Walker v. Douglas County Sheriff's Office

CourtDistrict Court, D. Kansas
DecidedSeptember 14, 2020
Docket5:20-cv-03123
StatusUnknown

This text of Walker v. Douglas County Sheriff's Office (Walker v. Douglas County Sheriff's Office) is published on Counsel Stack Legal Research, covering District Court, D. Kansas primary law. Counsel Stack provides free access to over 12 million legal documents including statutes, case law, regulations, and constitutions.

Bluebook
Walker v. Douglas County Sheriff's Office, (D. Kan. 2020).

Opinion

IN THE UNITED STATES DISTRICT COURT FOR THE DISTRICT OF KANSAS

VINCENT LEE WALKER,

Plaintiff,

vs.
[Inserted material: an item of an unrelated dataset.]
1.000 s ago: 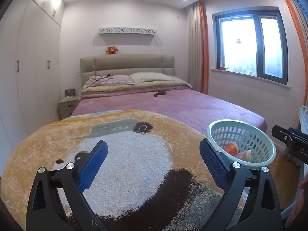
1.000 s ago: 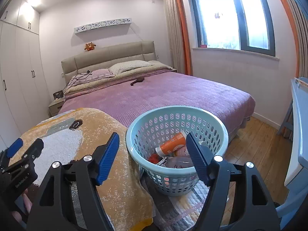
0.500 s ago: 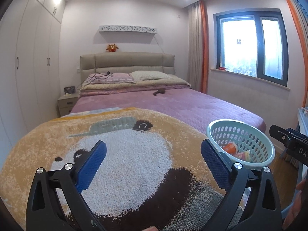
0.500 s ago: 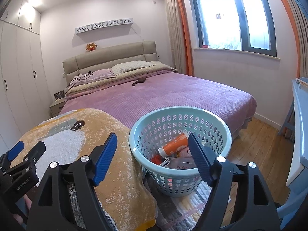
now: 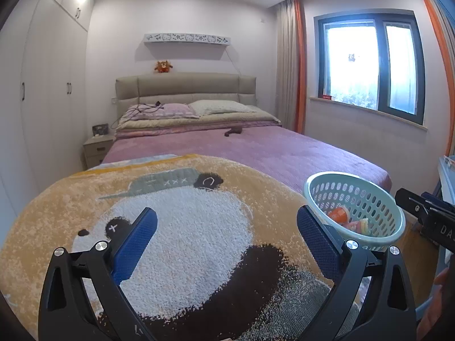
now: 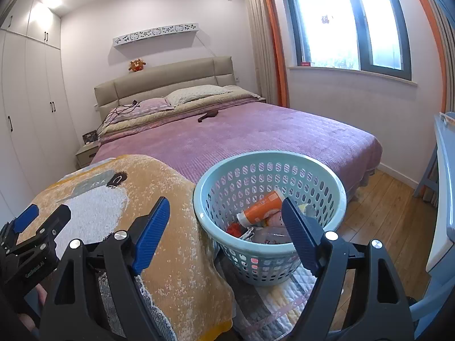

Case No. 20-3123-SAC

DOUGLAS COUNTY SHERIFF’S OFFICE, et al.,

Defendants.

O R D E R Plaintiff, pro se, has filed this action on forms for bringing a lawsuit under 42 U.S.C. § 1983. His claims arise from his incarceration at the Douglas County Jail. This case is before the court for screening pursuant to 28 U.S.C. § 1915A. I. Screening standards Section 1915A requires the court to review cases filed by prisoners seeking redress from a governmental entity or employee to determine whether the complaint is frivolous, malicious or fails to state a claim upon which relief may be granted. A court liberally construes a pro se complaint and applies “less stringent standards than formal pleadings drafted by lawyers.” Erickson v. Pardus, 551 U.S. 89, 94 (2007). But, a pro se litigant is not relieved from following the same rules of procedure as any other litigant. See Green v. Dorrell, 969 F.2d 915, 917 (10th Cir. 1992). Conclusory allegations without supporting facts “are insufficient to state a claim upon which relief can be based.” Hall v. Bellmon, 935 F.2d 1106, 1110 (10th Cir. 1991). The court “will not supply additional factual allegations to round out a plaintiff’s complaint or construct a legal theory on plaintiff’s behalf.” Whitney v. New Mexico, 113 F.3d 1170, 1173-74 (10th Cir. 1997).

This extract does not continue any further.